Cualquiera que tiene en alto ese escudo con semejante confianza, no se hará preguntas, sino que “contra
esperanza” (humana) creerá “en esperanza”(en Dios) (Romanos 4:18). En esta ocasión experimentará que Dios
lo ampara y lo protege, y que el alma que en Él confía jamás se verá decepcionada (Salmo 91:1-5). La sencilla fe
justifica a Dios y se apoya en él; en realidad, Él es un escudo contra el cual todos los dardos de
fuego del maligno se apagan.
¡Cuán necesario es este escudo para el cristiano! Por un lado, este último puede mantenerse en espíritu en los lugares
celestiales; pero, por otro, en este mundo debe atravesar diferentes circunstancias, pruebas, sufrimientos y aflicciones
bajo la dirección de Dios que los permite. A menudo, Satanás utiliza el carácter insondable de los caminos de Dios
para llenar nuestro corazón de desconfianza para con Él, y para suscitar en nosotros la duda en cuanto a su amor,
su fidelidad y sus cuidados. También intenta quebrantar nuestra confianza en la veracidad y la confiabilidad de su Palabra,
y otras cosas semejantes. Todo aquello que nos aleja de Dios y de nuestras bendiciones celestiales en Cristo le gusta.
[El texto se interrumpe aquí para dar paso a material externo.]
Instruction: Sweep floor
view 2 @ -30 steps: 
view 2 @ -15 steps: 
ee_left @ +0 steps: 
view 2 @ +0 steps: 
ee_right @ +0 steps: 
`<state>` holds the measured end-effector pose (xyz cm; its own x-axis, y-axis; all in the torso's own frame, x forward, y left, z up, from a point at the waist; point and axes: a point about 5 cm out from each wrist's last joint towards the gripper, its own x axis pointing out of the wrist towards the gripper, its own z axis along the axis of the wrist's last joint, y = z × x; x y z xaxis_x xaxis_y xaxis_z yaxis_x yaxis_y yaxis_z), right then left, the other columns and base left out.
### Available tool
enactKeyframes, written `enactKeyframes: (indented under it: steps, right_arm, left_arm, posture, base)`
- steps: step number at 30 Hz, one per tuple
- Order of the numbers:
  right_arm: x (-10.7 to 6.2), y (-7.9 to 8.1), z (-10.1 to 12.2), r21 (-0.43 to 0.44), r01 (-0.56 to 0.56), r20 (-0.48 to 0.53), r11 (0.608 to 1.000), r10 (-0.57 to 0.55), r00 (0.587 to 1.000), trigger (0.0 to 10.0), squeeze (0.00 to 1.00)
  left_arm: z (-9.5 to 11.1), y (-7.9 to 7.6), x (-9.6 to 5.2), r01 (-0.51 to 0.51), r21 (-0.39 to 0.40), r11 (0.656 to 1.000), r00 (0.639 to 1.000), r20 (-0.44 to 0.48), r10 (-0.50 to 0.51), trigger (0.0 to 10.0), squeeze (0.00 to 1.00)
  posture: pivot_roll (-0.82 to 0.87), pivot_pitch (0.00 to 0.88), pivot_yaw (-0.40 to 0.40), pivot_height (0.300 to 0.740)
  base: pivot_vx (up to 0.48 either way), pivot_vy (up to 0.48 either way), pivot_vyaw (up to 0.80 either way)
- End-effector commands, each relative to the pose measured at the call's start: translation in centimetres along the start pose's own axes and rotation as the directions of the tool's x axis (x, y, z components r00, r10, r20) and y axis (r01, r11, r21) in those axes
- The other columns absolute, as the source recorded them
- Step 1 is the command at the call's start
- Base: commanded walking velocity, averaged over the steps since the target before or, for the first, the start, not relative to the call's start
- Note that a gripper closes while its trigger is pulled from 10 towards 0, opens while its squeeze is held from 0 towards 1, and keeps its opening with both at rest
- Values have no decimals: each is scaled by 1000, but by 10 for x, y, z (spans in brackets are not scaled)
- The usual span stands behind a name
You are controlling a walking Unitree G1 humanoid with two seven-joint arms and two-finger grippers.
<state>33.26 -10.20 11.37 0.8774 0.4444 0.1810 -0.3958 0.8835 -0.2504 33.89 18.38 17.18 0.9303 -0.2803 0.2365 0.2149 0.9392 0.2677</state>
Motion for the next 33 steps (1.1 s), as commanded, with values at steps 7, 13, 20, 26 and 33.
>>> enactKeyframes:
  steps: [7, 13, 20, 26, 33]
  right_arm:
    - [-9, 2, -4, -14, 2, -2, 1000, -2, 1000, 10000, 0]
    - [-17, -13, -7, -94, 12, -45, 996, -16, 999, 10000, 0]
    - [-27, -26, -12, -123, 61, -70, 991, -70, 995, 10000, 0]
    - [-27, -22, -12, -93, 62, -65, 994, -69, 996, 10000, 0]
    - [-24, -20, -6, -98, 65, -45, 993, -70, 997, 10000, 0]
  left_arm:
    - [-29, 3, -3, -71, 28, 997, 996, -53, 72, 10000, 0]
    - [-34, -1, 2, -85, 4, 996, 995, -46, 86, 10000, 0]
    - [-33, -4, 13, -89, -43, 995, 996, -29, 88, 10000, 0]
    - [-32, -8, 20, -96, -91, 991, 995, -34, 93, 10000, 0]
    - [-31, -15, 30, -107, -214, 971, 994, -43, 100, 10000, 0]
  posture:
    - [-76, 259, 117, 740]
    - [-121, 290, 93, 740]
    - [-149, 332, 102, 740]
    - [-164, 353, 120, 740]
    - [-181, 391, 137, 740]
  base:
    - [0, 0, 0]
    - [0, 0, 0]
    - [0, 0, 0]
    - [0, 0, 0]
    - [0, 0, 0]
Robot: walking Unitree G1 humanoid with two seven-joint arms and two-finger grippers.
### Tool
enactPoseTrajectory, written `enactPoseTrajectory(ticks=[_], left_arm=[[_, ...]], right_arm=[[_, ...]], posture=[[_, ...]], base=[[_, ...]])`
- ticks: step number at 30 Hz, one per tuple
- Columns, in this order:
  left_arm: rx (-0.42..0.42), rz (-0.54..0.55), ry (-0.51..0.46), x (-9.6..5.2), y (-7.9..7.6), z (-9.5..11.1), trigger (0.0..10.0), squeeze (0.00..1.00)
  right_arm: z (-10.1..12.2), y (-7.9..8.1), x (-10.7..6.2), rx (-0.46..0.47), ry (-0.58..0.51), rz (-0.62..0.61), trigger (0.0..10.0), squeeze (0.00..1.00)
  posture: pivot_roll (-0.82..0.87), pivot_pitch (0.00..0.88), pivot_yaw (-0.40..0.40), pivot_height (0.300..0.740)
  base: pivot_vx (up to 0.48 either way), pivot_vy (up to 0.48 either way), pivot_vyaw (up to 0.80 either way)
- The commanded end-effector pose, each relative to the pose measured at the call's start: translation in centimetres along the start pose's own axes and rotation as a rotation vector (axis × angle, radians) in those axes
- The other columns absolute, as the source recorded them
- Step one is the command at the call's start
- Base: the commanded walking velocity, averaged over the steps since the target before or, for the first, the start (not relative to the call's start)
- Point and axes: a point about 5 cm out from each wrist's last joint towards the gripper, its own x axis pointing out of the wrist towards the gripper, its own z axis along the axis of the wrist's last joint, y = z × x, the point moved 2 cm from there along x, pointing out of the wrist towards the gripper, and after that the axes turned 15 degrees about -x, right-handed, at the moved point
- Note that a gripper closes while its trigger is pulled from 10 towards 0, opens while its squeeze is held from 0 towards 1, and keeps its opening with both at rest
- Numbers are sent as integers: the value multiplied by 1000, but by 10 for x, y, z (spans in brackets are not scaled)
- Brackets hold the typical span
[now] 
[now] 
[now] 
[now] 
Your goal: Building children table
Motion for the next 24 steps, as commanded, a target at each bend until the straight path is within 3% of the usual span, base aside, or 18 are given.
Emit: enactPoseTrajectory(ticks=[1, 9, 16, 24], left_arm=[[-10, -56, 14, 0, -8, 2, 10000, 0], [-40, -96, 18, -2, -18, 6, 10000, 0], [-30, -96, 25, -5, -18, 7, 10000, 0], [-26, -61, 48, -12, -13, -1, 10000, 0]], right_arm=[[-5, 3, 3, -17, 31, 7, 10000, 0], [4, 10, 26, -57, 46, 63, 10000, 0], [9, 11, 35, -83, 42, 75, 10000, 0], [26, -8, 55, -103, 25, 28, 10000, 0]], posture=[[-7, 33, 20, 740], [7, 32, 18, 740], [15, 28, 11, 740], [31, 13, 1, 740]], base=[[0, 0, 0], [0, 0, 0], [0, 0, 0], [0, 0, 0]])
La fe pone a Dios entre ella y las circunstancias, así como todo aquello que pudiera inquietarla. Abram pudo decir:
“He alzado mi mano a Jehová Dios Altísimo, creador de los cielos y de la tierra”. Y Dios le respondió: “No temas,
Abram; yo soy tu escudo, y tu galardón será sobremanera grande” (Génesis 14:22; 15:1). Si resistimos al diablo,
hallará a Cristo en nosotros y huirá.
¿Cómo es posible que los dardos del maligno penetren en el corazón del creyente y lancen en él, como fuego
ardiente, la duda y la angustia? Porque olvidó no sólo tomar el escudo, sino también el cinturón, la coraza y el calzado.
Quizás uno comience a desviar los ojos de la contemplación de Cristo glorificado, llevado por muchas distracciones de
este mundo. Entonces, el corazón no está más en la luz, sino que sigue el impulso de los pensamientos y las
inclinaciones naturales, o aun “los deseos carnales que batallan contra el alma” (1 Pedro 2:11). A partir de ese
momento, no es protegido contra los dardos de fuego del maligno. Pues, cuando la íntima comunión con Dios
es interrumpida, ¿cómo podemos elevar los ojos llenos de confianza hacia Él? La confianza se apoya en Dios.
No halla su fuente en la marcha, sino que una marcha fiel es el terreno en
el cual progresa.
Cobremos aliento al pensar en nuestro Señor quien, como sumo sacerdote y abogado en el cielo, intercede
constantemente por nosotros. Intercede para que permanezcamos en estado de combate, y en caso de
caída podamos de nuevo revestir toda la armadura y volver a tomar nuestro lugar en el combate.